FDA warns Glenmark for failure to investigate dissolution failures
Glenmark Pharmaceuticals is once again under scrutiny from the US Food and Drug Administration (FDA) due to violations of good manufacturing practices (GMP). The issues are related to an investigation that found the company’s extended-release potassium chloride tablets did not dissolve properly. Additionally, the company failed to conduct stability testing and did not validate its testing methods.
The company’s site in Madhya Pradesh, India, was inspected in early to mid-February. The warning letter was published on FDA’s website on 22 July.
The company was reprimanded for failing to conduct a proper investigation into the tablets' inability to dissolve during stability testing. The firms attributed the failure to particles in the active pharmaceutical ingredient (API), but this explanation was insufficient. FDA said Glenmark has a process control in place to control the particle sizes in the API.

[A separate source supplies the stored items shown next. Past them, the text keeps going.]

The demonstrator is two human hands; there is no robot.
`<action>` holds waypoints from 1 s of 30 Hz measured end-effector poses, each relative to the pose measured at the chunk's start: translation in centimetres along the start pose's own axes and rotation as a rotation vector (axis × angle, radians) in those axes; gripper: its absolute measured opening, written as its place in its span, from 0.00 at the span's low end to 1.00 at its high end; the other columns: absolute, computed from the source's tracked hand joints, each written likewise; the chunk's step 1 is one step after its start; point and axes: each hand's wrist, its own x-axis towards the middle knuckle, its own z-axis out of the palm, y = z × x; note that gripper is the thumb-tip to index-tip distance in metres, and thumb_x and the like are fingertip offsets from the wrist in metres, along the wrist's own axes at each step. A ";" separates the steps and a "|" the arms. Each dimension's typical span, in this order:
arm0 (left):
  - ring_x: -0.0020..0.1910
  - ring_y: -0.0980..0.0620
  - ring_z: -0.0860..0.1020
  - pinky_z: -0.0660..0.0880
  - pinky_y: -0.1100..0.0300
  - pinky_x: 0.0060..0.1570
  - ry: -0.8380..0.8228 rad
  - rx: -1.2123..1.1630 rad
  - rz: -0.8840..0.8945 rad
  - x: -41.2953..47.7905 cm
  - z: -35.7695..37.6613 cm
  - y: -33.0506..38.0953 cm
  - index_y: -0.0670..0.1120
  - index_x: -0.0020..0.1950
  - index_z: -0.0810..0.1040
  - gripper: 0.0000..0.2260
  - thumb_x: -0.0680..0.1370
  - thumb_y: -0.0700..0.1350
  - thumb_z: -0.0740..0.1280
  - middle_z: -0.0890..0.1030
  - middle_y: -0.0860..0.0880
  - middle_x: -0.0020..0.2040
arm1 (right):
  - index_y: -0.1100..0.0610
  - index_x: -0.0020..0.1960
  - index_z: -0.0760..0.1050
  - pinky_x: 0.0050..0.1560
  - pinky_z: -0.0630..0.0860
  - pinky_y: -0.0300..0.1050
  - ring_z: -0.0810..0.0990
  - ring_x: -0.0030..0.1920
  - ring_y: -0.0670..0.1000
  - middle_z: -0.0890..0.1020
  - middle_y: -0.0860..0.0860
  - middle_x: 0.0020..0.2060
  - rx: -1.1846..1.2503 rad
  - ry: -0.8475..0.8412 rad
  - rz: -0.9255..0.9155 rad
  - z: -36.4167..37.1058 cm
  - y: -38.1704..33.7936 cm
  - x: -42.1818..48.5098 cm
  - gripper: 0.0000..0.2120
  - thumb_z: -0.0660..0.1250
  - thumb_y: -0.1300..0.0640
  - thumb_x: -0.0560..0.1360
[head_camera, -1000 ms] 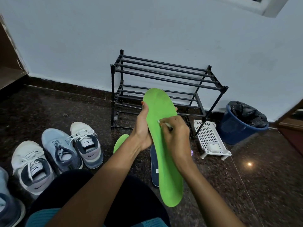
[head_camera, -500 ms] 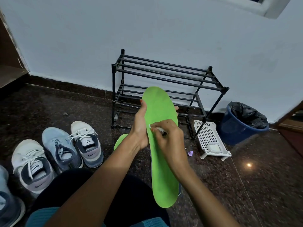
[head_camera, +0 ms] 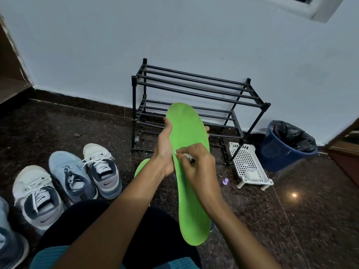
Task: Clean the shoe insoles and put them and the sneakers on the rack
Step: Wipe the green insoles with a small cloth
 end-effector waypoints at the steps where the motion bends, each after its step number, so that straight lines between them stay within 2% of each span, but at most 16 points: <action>1: 0.61 0.42 0.77 0.71 0.48 0.62 -0.004 0.003 -0.006 0.0 0.0 -0.1 0.37 0.62 0.75 0.41 0.76 0.69 0.41 0.78 0.38 0.61 | 0.63 0.45 0.81 0.40 0.65 0.22 0.71 0.38 0.37 0.75 0.51 0.40 -0.023 0.006 -0.005 -0.1 0.1 0.1 0.05 0.66 0.68 0.72; 4: 0.60 0.42 0.78 0.73 0.49 0.59 0.010 0.040 -0.019 0.0 0.3 -0.2 0.39 0.62 0.76 0.40 0.77 0.68 0.41 0.78 0.38 0.61 | 0.64 0.45 0.80 0.44 0.65 0.23 0.70 0.38 0.41 0.73 0.51 0.39 -0.112 0.078 -0.004 -0.6 0.6 1.4 0.05 0.66 0.69 0.72; 6: 0.57 0.43 0.79 0.76 0.50 0.55 0.073 0.075 -0.016 0.0 0.3 -0.3 0.40 0.61 0.77 0.38 0.77 0.67 0.42 0.80 0.39 0.59 | 0.64 0.47 0.80 0.49 0.68 0.31 0.72 0.40 0.45 0.71 0.49 0.39 -0.164 0.114 -0.003 -0.7 0.9 2.1 0.06 0.65 0.68 0.73; 8: 0.57 0.44 0.79 0.76 0.51 0.55 0.086 0.077 -0.022 0.0 0.3 -0.3 0.39 0.61 0.76 0.38 0.77 0.67 0.42 0.80 0.40 0.59 | 0.64 0.48 0.79 0.48 0.67 0.34 0.72 0.43 0.48 0.70 0.49 0.40 -0.187 0.113 -0.003 -0.5 1.0 2.1 0.06 0.65 0.68 0.74; 11: 0.59 0.43 0.78 0.72 0.50 0.60 0.044 0.059 -0.022 -0.2 0.3 -0.3 0.38 0.58 0.78 0.40 0.77 0.68 0.41 0.80 0.39 0.59 | 0.64 0.48 0.80 0.41 0.65 0.27 0.72 0.40 0.44 0.73 0.52 0.41 -0.112 0.056 0.015 0.0 0.6 1.2 0.06 0.65 0.68 0.73; 14: 0.52 0.44 0.81 0.74 0.50 0.57 0.071 0.049 -0.003 -0.2 0.1 -0.1 0.38 0.52 0.82 0.40 0.78 0.67 0.41 0.82 0.39 0.54 | 0.63 0.47 0.80 0.40 0.66 0.23 0.72 0.39 0.38 0.76 0.52 0.41 -0.011 -0.017 0.005 0.1 0.3 -0.1 0.06 0.66 0.67 0.73; 18: 0.61 0.41 0.76 0.70 0.47 0.64 0.016 0.039 -0.054 -0.1 0.1 -0.1 0.37 0.65 0.73 0.41 0.76 0.69 0.43 0.77 0.38 0.62 | 0.63 0.46 0.80 0.40 0.65 0.23 0.70 0.39 0.37 0.76 0.54 0.40 -0.043 -0.004 -0.008 -0.3 0.6 0.8 0.05 0.66 0.68 0.72; 21: 0.64 0.41 0.74 0.72 0.49 0.61 -0.016 0.066 -0.108 0.0 0.3 -0.3 0.37 0.67 0.72 0.42 0.75 0.70 0.43 0.75 0.37 0.64 | 0.64 0.46 0.80 0.41 0.64 0.22 0.69 0.39 0.37 0.75 0.55 0.41 -0.064 0.068 -0.017 -0.6 0.6 2.3 0.06 0.66 0.69 0.72; 25: 0.63 0.41 0.75 0.74 0.50 0.59 -0.056 0.019 -0.120 -0.3 0.3 -0.1 0.36 0.67 0.72 0.44 0.73 0.72 0.44 0.75 0.35 0.64 | 0.64 0.46 0.80 0.41 0.64 0.22 0.70 0.38 0.36 0.76 0.57 0.41 -0.018 0.045 -0.019 -0.3 0.2 2.2 0.06 0.66 0.68 0.72; 30: 0.59 0.40 0.78 0.66 0.42 0.66 -0.068 -0.086 -0.072 -0.4 0.2 -0.2 0.38 0.56 0.81 0.40 0.75 0.71 0.47 0.79 0.38 0.59 | 0.62 0.44 0.81 0.40 0.66 0.24 0.73 0.40 0.34 0.78 0.56 0.39 0.090 -0.027 -0.034 0.2 -0.1 -0.2 0.06 0.68 0.69 0.70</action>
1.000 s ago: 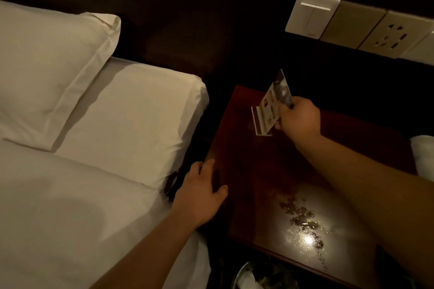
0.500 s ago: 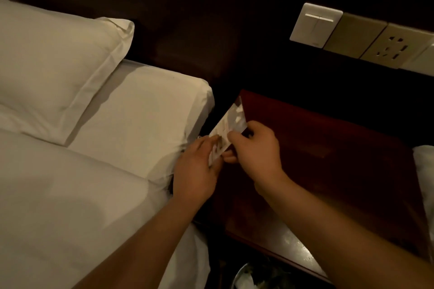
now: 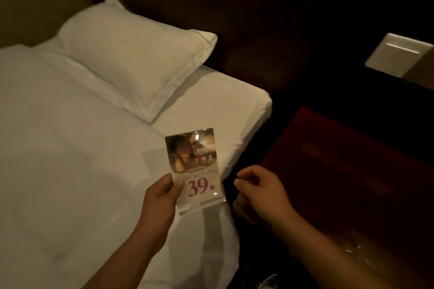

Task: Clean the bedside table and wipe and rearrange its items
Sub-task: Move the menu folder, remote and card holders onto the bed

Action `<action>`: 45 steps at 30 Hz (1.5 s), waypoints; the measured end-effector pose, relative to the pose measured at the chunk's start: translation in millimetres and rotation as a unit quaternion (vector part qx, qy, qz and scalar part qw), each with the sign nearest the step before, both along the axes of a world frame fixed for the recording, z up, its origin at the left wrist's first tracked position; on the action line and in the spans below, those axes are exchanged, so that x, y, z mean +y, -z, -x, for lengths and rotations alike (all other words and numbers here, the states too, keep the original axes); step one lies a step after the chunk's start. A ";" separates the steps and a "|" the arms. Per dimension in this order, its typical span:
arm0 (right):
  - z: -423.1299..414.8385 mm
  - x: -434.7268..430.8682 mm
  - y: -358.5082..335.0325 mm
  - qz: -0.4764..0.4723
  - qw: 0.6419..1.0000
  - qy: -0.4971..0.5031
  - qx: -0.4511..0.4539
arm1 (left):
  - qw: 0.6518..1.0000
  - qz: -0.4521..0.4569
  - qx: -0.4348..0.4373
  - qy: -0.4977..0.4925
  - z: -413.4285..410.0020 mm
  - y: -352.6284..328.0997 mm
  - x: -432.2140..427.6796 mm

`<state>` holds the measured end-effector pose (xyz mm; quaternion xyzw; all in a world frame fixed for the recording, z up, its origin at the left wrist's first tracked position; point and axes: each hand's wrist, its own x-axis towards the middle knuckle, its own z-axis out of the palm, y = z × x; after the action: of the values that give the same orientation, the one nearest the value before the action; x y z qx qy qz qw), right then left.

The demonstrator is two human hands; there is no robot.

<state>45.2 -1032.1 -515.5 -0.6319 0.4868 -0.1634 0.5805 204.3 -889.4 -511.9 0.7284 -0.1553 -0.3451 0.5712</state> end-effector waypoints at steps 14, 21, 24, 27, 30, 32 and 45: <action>-179.6 200.1 -13.1 0.090 0.938 -0.335 0.022 | 0.969 -0.051 -0.013 -0.240 -95.2 -8.5 250.6; -244.7 289.1 -14.2 0.095 0.921 -0.376 0.049 | 0.944 -0.065 -0.008 -0.324 -147.5 15.6 373.3; -268.7 318.4 -11.9 0.089 0.915 -0.389 0.054 | 0.931 -0.057 0.000 -0.360 -176.2 29.3 414.6; -292.7 340.8 -8.9 0.094 0.913 -0.392 0.062 | 0.926 -0.044 0.009 -0.374 -207.9 40.7 439.3; -315.1 359.1 -4.9 0.096 0.912 -0.393 0.065 | 0.910 -0.028 0.022 -0.413 -244.4 48.5 451.6; -328.1 368.7 -1.6 0.099 0.911 -0.394 0.069 | 0.903 -0.023 0.025 -0.429 -266.5 53.4 456.7; -358.4 384.0 23.4 0.080 0.916 -0.380 0.102 | 0.896 -0.035 0.056 -0.439 -295.7 107.0 470.7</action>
<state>403.6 -648.1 -538.9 -0.8270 0.2518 0.0970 0.4933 500.0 -418.7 -618.9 0.7212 0.2251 -0.1049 0.6466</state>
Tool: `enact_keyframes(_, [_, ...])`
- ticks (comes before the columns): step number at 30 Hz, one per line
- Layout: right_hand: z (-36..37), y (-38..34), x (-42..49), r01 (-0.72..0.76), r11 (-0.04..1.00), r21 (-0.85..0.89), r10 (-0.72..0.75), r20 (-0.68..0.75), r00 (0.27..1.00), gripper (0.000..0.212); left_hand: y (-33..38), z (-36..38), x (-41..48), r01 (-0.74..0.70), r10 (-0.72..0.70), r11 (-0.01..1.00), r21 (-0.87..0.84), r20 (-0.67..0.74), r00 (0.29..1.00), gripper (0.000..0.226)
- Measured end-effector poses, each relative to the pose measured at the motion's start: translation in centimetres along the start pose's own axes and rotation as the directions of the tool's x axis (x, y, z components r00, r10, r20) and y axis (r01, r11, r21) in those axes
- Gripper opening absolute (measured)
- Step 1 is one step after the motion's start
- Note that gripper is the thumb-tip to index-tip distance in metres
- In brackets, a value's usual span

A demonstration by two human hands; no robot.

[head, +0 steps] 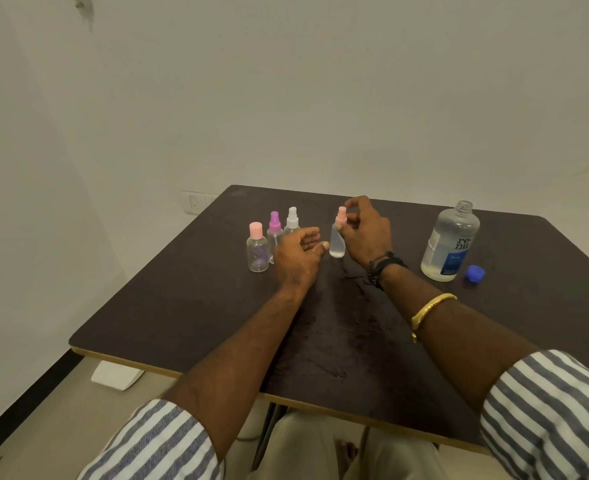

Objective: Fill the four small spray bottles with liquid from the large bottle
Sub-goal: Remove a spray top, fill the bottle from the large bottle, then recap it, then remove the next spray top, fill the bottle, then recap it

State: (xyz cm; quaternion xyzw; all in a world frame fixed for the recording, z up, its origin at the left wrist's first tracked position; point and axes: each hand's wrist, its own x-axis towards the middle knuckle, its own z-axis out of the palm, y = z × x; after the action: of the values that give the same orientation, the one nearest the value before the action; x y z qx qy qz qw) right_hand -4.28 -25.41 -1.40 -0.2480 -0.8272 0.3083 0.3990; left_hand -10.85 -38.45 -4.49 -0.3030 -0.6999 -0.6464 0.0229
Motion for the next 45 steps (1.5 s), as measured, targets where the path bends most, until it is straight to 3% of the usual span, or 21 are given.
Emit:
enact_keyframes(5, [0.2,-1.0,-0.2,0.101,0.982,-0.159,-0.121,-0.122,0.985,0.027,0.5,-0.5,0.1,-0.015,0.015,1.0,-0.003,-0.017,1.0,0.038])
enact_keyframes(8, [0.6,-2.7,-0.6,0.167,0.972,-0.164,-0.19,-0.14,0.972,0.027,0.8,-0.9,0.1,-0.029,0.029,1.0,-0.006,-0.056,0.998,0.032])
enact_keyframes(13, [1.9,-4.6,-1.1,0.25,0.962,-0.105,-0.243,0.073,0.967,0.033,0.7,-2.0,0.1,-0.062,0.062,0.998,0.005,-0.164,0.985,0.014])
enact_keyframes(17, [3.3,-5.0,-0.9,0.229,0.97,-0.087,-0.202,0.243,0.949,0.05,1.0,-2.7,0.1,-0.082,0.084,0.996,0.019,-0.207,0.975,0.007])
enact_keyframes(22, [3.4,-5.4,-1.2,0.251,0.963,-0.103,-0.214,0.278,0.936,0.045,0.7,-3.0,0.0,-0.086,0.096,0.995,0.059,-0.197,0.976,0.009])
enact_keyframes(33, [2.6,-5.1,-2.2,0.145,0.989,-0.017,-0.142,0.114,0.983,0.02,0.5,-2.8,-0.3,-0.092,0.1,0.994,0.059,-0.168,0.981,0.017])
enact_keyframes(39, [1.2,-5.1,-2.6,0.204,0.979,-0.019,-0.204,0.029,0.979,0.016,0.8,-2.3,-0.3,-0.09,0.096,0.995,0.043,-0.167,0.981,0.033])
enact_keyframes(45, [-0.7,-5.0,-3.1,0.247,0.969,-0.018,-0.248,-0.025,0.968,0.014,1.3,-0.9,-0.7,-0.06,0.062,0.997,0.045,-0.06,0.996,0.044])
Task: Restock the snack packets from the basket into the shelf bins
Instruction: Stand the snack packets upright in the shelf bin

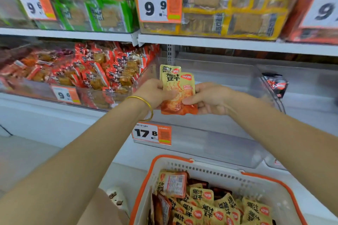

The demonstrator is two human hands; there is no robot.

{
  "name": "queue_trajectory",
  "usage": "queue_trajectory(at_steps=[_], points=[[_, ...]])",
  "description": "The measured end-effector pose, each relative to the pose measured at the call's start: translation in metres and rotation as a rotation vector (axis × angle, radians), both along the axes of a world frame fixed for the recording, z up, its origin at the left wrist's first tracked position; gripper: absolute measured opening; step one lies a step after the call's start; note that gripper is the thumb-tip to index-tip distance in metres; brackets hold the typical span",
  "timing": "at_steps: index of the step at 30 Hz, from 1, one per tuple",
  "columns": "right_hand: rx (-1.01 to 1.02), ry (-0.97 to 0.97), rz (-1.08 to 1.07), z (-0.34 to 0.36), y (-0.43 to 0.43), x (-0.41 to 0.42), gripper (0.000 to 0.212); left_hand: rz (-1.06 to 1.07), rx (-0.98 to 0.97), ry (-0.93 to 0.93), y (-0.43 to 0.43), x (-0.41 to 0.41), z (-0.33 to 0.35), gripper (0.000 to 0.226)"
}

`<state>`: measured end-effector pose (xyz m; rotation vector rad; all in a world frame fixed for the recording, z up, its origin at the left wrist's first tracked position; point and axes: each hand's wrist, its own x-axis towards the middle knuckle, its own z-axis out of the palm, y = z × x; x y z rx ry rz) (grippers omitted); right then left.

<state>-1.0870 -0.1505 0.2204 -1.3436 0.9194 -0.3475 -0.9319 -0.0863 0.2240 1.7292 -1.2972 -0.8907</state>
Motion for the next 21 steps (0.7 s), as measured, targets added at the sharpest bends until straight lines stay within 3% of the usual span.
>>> queue_trajectory(at_steps=[5, 10, 12, 14, 16, 18, 21], points=[[-0.149, 0.224, -0.018, -0.007, -0.025, 0.008, 0.021, 0.060, -0.004, -0.088, -0.030, 0.010, -0.004, 0.026], [-0.073, 0.140, -0.165, -0.016, -0.045, 0.021, 0.009, -0.003, -0.001, -0.282, -0.047, 0.020, -0.006, 0.022], [-0.148, 0.131, -0.307, -0.023, -0.061, 0.026, 0.012, -0.035, 0.023, -0.494, -0.047, 0.023, -0.003, 0.012], [-0.238, 0.175, -0.428, -0.033, -0.079, 0.031, 0.016, -0.096, 0.098, -0.765, -0.048, 0.029, -0.001, 0.027], [-0.307, 0.251, -0.461, -0.042, -0.092, 0.039, 0.014, -0.230, 0.174, -0.950, -0.047, 0.031, -0.001, 0.025], [-0.317, 0.282, -0.421, -0.052, -0.100, 0.053, 0.018, -0.324, 0.242, -1.031, -0.047, 0.032, -0.008, 0.021], [-0.385, 0.322, -0.369, -0.067, -0.106, 0.079, 0.020, -0.390, 0.289, -1.077, -0.051, 0.029, -0.018, 0.041]])
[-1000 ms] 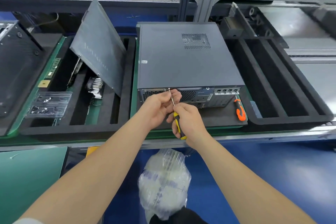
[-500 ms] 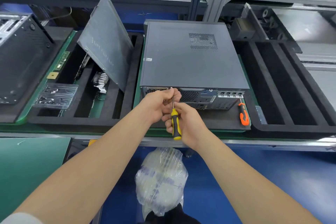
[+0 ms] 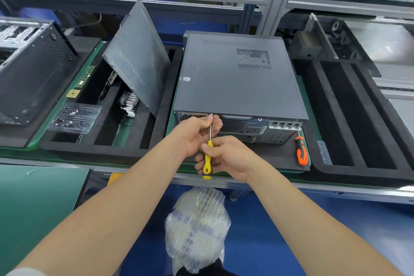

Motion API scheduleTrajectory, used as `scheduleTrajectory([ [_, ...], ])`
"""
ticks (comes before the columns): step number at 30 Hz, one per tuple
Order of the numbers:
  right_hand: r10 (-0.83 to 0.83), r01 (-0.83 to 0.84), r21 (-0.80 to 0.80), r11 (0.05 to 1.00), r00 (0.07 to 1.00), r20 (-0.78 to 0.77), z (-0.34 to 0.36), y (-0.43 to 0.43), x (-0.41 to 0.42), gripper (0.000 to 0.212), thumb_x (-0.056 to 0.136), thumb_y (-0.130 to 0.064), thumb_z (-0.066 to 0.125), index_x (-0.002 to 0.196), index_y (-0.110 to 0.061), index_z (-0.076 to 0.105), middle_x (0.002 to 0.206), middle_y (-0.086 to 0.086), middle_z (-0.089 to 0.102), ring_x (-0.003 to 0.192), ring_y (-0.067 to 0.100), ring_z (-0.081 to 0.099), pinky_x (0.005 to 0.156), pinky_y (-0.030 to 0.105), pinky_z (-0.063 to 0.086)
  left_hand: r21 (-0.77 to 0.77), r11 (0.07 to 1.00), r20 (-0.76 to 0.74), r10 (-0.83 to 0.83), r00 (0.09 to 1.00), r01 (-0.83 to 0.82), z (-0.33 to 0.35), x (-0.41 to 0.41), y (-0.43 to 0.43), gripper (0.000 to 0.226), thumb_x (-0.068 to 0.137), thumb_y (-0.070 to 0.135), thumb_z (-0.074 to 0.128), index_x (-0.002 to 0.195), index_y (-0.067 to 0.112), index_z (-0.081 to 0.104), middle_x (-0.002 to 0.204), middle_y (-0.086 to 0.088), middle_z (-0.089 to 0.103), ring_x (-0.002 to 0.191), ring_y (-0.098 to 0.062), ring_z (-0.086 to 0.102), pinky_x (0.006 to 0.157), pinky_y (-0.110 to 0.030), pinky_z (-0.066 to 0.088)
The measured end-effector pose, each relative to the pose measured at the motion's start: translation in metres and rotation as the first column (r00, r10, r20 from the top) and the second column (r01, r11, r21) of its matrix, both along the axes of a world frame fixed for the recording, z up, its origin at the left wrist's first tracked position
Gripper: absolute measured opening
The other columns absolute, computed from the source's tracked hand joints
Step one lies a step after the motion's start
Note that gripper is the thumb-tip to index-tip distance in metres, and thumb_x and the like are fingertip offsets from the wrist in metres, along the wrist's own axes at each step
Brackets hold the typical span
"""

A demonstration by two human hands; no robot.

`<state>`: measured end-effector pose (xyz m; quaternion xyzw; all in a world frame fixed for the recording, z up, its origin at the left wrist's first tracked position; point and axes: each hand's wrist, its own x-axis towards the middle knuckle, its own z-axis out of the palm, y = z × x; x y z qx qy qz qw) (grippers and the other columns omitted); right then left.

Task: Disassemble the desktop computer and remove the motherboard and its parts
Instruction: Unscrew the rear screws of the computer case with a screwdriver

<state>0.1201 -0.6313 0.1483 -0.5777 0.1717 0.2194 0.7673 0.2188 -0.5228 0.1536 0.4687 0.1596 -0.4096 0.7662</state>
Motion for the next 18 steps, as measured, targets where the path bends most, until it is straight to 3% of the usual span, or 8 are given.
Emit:
scheduleTrajectory([
  [6, -0.100, 0.096, -0.251, 0.963, 0.995, -0.005, 0.006, 0.009, 0.001, 0.015, 0.093, -0.012, 0.074, 0.096, 0.002, 0.071, 0.084, 0.024, 0.075, 0.075, 0.041, 0.076, 0.064, 0.045, 0.064, -0.011, 1.000, -0.010, 0.004, 1.000, -0.004, -0.003, 0.000, 0.002, 0.018, 0.105, 0.007, 0.055, 0.103, -0.002, 0.071, 0.088, -0.010, 0.079, 0.075, -0.016, 0.078, 0.064, -0.025, 0.062],
  [9, -0.119, 0.120, -0.442, 0.889, 0.992, 0.031, 0.009, 0.009, 0.001, 0.019, 0.087, -0.014, 0.079, 0.086, 0.002, 0.071, 0.072, 0.020, 0.074, 0.066, 0.037, 0.075, 0.061, 0.047, 0.064, -0.026, 1.000, 0.004, 0.015, 1.000, -0.015, -0.003, -0.001, -0.001, 0.018, 0.106, 0.006, 0.053, 0.104, -0.003, 0.069, 0.086, -0.011, 0.079, 0.075, -0.017, 0.078, 0.065, -0.025, 0.063],
  [10, -0.076, 0.111, -0.606, 0.788, 0.994, 0.084, 0.009, 0.009, 0.002, 0.021, 0.085, -0.017, 0.080, 0.082, 0.001, 0.069, 0.066, 0.015, 0.072, 0.065, 0.034, 0.075, 0.060, 0.044, 0.063, -0.031, 0.999, 0.013, 0.020, 1.000, -0.020, -0.003, -0.002, -0.001, 0.019, 0.106, 0.005, 0.052, 0.104, -0.003, 0.069, 0.086, -0.011, 0.079, 0.075, -0.018, 0.078, 0.066, -0.026, 0.063],
  [12, 0.076, 0.127, -0.902, 0.412, 0.982, 0.173, 0.010, 0.010, 0.003, 0.021, 0.080, -0.023, 0.078, 0.083, -0.005, 0.067, 0.062, 0.002, 0.060, 0.072, 0.029, 0.067, 0.059, 0.035, 0.053, -0.035, 0.999, 0.040, 0.022, 0.999, -0.021, -0.003, -0.002, -0.003, 0.019, 0.106, 0.004, 0.051, 0.104, -0.003, 0.068, 0.085, -0.011, 0.079, 0.076, -0.019, 0.078, 0.065, -0.027, 0.063],
  [13, 0.123, 0.157, -0.951, 0.268, 0.973, 0.195, 0.011, 0.011, 0.003, 0.023, 0.080, -0.024, 0.076, 0.094, -0.008, 0.068, 0.066, -0.001, 0.054, 0.077, 0.028, 0.063, 0.061, 0.035, 0.051, -0.033, 0.999, 0.054, 0.021, 0.998, -0.019, -0.003, -0.003, -0.003, 0.019, 0.106, 0.004, 0.050, 0.105, -0.003, 0.067, 0.085, -0.011, 0.079, 0.077, -0.019, 0.078, 0.065, -0.027, 0.063],
  [15, 0.142, 0.175, -0.965, 0.195, 0.969, 0.204, 0.011, 0.013, 0.003, 0.036, 0.082, -0.026, 0.075, 0.114, -0.012, 0.067, 0.075, 0.001, 0.056, 0.083, 0.029, 0.061, 0.068, 0.039, 0.055, -0.028, 0.999, 0.071, 0.019, 0.997, -0.017, -0.004, -0.003, -0.002, 0.018, 0.106, 0.005, 0.052, 0.109, -0.004, 0.067, 0.089, -0.012, 0.079, 0.081, -0.021, 0.079, 0.067, -0.028, 0.063],
  [18, 0.088, 0.200, -0.958, 0.204, 0.971, 0.221, 0.010, 0.015, 0.000, 0.035, 0.083, -0.029, 0.076, 0.114, -0.017, 0.067, 0.084, 0.005, 0.065, 0.083, 0.029, 0.065, 0.072, 0.041, 0.059, -0.051, 0.999, 0.081, 0.001, 0.997, 0.003, -0.006, -0.004, 0.001, 0.019, 0.104, 0.006, 0.056, 0.114, -0.005, 0.068, 0.098, -0.014, 0.078, 0.089, -0.023, 0.078, 0.073, -0.030, 0.063],
])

Glenmark also identified a process change implemented in 2021, aimed at adjusting the content of a solution, as a contributing factor to the failure. However, the FDA rejected this explanation, stating that it lacked the necessary scientific evidence to substantiate it as the root cause.
In June 2025, Glenmark announced a voluntary recall of its potassium chloride extended release tablets due to an inability of the tablets to dissolve properly. These medicines are used to treat patient with low potassium levels.
FDA also chastised the company for its failure to conduct stability testing program for its drug products in a timely manner. FDA said that “stability testing was overdue by 3 months or longer for a large proportion of your samples.”
Agency investigators also found Glenmark did not validate and transfer test methods to ensure products were suitable for their intended use. FDA said that “method validation and verification studies are necessary to support reliable determination of identity, strength, quality, purity, and potency of drugs. Without evaluating the validity of methods, you lack the basic assurance that your laboratory data accurately reflects drug product quality.”
The agency said Glenmark is a repeat offender and that “similar” GMP problems have been found by FDA inspectors at multiple sites within the company’s network.
These include a warning letter sent to its site in Himachal Pradesh in October 2019 for similar GMP violations, and to its site in Goa, India, in 2022 for inadequate testing. The company also received a warning letter in June 2023 related to its North Carolina facility. (RELATED: FDA Warns India, Bahamian Drugmakers, Regulatory Focus 15 October 2019; FDA warns Glenmark over GMP, laboratory control issues, Regulatory Focus 6 December 2022)
“These repeated failures at multiple sites demonstrate that management oversight and control over the manufacture of drugs is inadequate.”
Glenmark said it would cease producing potassium chloride ER capsules and suspend making these products in its facility for the US market. The FDA advised the company to hire a consultant.